What to do » Transcribe the whole listing exactly; the images stay out.

Source data »

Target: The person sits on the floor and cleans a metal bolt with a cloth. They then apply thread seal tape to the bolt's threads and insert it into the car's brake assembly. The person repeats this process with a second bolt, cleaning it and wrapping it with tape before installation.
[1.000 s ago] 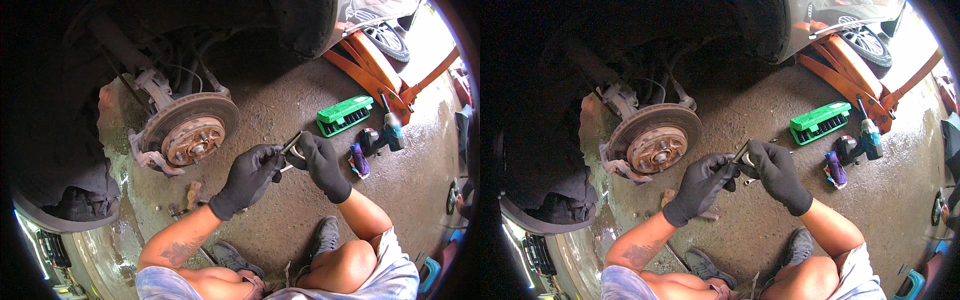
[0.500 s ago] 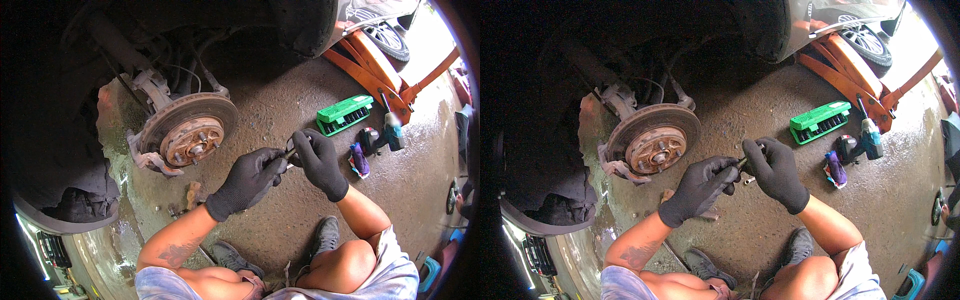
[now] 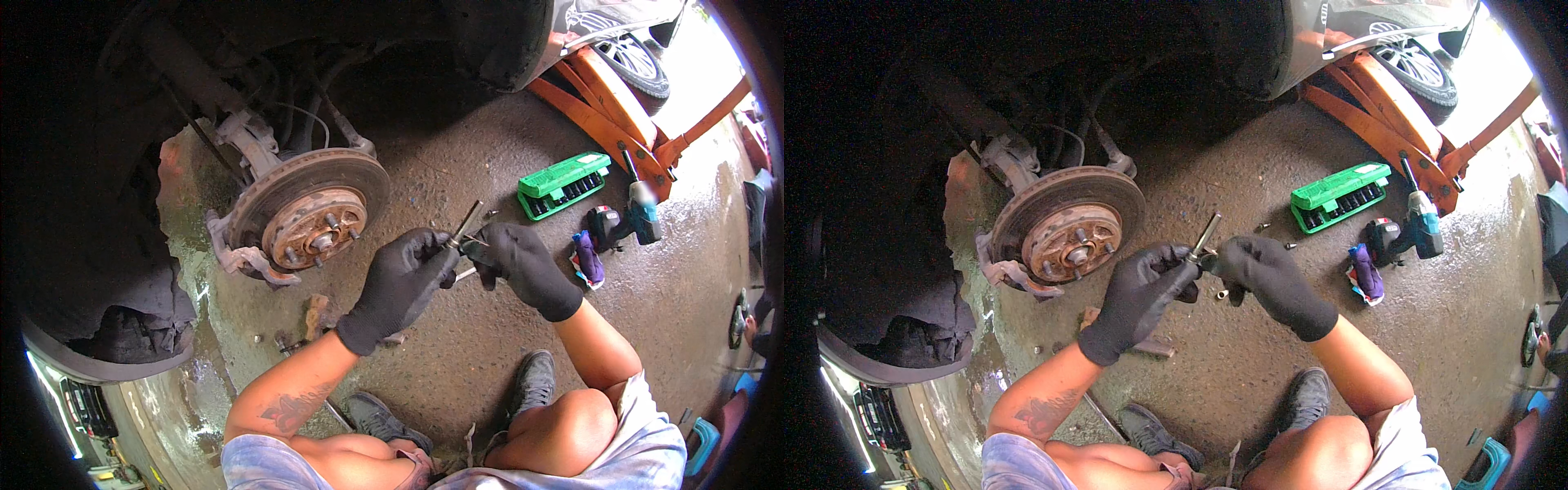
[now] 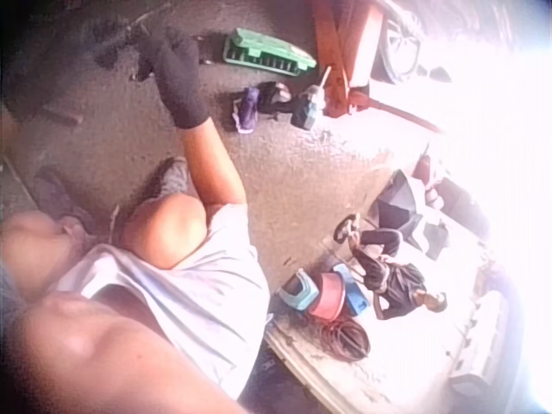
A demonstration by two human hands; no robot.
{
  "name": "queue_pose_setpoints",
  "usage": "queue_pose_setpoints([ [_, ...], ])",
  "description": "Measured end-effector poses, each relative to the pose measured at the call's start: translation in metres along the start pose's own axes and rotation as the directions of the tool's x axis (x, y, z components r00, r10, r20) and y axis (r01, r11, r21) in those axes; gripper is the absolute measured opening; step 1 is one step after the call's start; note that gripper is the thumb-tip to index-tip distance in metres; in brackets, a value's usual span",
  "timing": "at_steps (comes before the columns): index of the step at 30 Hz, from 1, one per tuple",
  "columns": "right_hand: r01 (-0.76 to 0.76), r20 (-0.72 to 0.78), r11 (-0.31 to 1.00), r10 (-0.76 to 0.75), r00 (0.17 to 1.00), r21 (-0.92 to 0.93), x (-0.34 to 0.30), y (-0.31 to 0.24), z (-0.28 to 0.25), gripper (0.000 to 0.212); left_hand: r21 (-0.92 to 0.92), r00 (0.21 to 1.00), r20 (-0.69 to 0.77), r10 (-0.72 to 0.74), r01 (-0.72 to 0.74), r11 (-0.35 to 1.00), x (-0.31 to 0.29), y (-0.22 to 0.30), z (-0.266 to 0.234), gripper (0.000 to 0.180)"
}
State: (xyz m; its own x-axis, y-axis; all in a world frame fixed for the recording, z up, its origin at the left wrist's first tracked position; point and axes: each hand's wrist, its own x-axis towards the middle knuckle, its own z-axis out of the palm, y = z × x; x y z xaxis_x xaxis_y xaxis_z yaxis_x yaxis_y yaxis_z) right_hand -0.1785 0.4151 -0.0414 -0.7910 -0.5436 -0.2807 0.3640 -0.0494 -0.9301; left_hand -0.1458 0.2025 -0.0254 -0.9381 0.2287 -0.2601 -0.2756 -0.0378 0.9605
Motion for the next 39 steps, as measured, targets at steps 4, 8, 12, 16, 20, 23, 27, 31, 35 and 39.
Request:
queue_pose_setpoints([
  [4, 0.128, 0.102, 0.982, -0.115, 0.988, -0.139, -0.007, 0.006, -0.008, 0.033, -0.045, 0.998, 0.031, -0.049, 0.050, 0.998, 0.003, 0.002, -0.014, 0.026],
  [8, 0.311, 0.120, 0.934, -0.293, 0.949, -0.178, -0.007, -0.003, -0.004, 0.043, -0.040, 0.999, 0.030, -0.025, 0.026, 0.999, 0.000, -0.002, -0.016, 0.027],
  [12, 0.465, 0.179, 0.791, -0.430, 0.885, -0.398, -0.004, 0.002, -0.009, 0.044, -0.003, 1.000, 0.003, -0.006, 0.006, 1.000, -0.002, 0.004, -0.009, 0.020],
  [16, 0.509, 0.218, 0.700, -0.467, 0.857, -0.501, -0.003, -0.009, -0.006, 0.040, -0.020, 1.000, 0.018, 0.004, -0.003, 1.000, -0.005, 0.009, -0.006, 0.020],
  [20, 0.560, 0.225, 0.635, -0.532, 0.816, -0.531, -0.002, -0.016, 0.000, 0.034, 0.104, 0.999, 0.021, 0.026, -0.028, 0.994, -0.005, 0.010, -0.009, 0.019],
  [23, 0.510, 0.225, 0.653, -0.473, 0.852, -0.560, -0.005, -0.023, 0.003, 0.034, 0.114, 0.999, 0.005, 0.043, -0.043, 0.993, -0.004, 0.009, -0.007, 0.022],
  [27, 0.490, 0.192, 0.668, -0.470, 0.861, -0.560, -0.005, -0.023, 0.006, 0.036, 0.182, 0.993, 0.008, 0.115, -0.115, 0.977, -0.004, 0.001, -0.006, 0.024],
  [31, 0.498, 0.145, 0.652, -0.517, 0.844, -0.572, -0.001, -0.013, 0.004, 0.035, 0.129, 0.997, 0.010, 0.075, -0.076, 0.989, -0.005, 0.007, 0.001, 0.028],
  [35, 0.497, 0.143, 0.667, -0.512, 0.847, -0.555, -0.002, -0.015, 0.006, 0.032, 0.073, 0.998, -0.024, 0.062, -0.060, 0.996, -0.005, 0.009, 0.009, 0.033],
  [39, 0.494, 0.111, 0.689, -0.522, 0.846, -0.530, -0.001, -0.015, 0.008, 0.031, 0.112, 0.994, -0.048, 0.097, -0.091, 0.990, -0.004, 0.005, 0.013, 0.026],
])
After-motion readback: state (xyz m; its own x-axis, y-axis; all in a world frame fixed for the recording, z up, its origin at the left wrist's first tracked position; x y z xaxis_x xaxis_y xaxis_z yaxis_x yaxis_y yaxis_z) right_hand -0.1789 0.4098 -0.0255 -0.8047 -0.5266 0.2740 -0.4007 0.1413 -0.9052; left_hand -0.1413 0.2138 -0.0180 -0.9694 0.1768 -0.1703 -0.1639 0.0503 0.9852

Task answer »
Target: The person sits on the floor and cleans a metal bolt with a cloth. They then apply thread seal tape to the bolt's threads and insert it into the car's brake assembly. The person repeats this process with a second bolt, cleaning it and wrapping it with tape before installation.
[1.000 s ago] 
[0.500 s ago] 
[now] 
[now] 
A demonstration by two human hands; no robot.
{
  "name": "queue_pose_setpoints",
  "usage": "queue_pose_setpoints([ [_, ...], ])",
  "description": "Measured end-effector poses, each relative to the pose measured at the call's start: translation in metres along the start pose's own axes and rotation as the directions of the tool's x axis (x, y, z components r00, r10, r20) and y axis (r01, r11, r21) in those axes; gripper is the absolute measured opening; step 1 is one step after the call's start; note that gripper is the thumb-tip to index-tip distance in metres; in brackets, a value's usual span",
  "timing": "at_steps (comes before the columns): index of the step at 30 Hz, from 1, one per tuple",
  "columns": "right_hand: r01 (-0.76 to 0.76), r20 (-0.72 to 0.78), r11 (-0.31 to 1.00), r10 (-0.76 to 0.75), r00 (0.17 to 1.00), r21 (-0.92 to 0.93), x (-0.34 to 0.30), y (-0.31 to 0.24), z (-0.28 to 0.25), gripper (0.000 to 0.212); left_hand: r21 (-0.92 to 0.92), r00 (0.21 to 1.00), r20 (-0.69 to 0.77), r10 (-0.72 to 0.74), r01 (-0.72 to 0.74), r11 (-0.35 to 1.00), x (-0.31 to 0.29), y (-0.22 to 0.30), z (-0.266 to 0.234), gripper (0.000 to 0.180)"
}
State: (xyz m; its own x-axis, y-axis; all in a world frame fixed for the recording, z up, its origin at the left wrist's first tracked position; point and axes: each hand's wrist, its own x-axis towards the middle knuckle, its own z-axis out of the palm, y = z × x; x y z xaxis_x xaxis_y xaxis_z yaxis_x yaxis_y yaxis_z) right_hand -0.1785 0.4151 -0.0414 -0.7910 -0.5436 -0.2807 0.3640 -0.0494 -0.9301; left_hand -0.1458 0.2025 -0.0254 -0.9381 0.2287 -0.2601 -0.2756 -0.0378 0.9605
Motion for the next 39 steps, as measured, targets at steps 4, 8, 12, 16, 20, 23, 27, 31, 35 and 39.
Request:
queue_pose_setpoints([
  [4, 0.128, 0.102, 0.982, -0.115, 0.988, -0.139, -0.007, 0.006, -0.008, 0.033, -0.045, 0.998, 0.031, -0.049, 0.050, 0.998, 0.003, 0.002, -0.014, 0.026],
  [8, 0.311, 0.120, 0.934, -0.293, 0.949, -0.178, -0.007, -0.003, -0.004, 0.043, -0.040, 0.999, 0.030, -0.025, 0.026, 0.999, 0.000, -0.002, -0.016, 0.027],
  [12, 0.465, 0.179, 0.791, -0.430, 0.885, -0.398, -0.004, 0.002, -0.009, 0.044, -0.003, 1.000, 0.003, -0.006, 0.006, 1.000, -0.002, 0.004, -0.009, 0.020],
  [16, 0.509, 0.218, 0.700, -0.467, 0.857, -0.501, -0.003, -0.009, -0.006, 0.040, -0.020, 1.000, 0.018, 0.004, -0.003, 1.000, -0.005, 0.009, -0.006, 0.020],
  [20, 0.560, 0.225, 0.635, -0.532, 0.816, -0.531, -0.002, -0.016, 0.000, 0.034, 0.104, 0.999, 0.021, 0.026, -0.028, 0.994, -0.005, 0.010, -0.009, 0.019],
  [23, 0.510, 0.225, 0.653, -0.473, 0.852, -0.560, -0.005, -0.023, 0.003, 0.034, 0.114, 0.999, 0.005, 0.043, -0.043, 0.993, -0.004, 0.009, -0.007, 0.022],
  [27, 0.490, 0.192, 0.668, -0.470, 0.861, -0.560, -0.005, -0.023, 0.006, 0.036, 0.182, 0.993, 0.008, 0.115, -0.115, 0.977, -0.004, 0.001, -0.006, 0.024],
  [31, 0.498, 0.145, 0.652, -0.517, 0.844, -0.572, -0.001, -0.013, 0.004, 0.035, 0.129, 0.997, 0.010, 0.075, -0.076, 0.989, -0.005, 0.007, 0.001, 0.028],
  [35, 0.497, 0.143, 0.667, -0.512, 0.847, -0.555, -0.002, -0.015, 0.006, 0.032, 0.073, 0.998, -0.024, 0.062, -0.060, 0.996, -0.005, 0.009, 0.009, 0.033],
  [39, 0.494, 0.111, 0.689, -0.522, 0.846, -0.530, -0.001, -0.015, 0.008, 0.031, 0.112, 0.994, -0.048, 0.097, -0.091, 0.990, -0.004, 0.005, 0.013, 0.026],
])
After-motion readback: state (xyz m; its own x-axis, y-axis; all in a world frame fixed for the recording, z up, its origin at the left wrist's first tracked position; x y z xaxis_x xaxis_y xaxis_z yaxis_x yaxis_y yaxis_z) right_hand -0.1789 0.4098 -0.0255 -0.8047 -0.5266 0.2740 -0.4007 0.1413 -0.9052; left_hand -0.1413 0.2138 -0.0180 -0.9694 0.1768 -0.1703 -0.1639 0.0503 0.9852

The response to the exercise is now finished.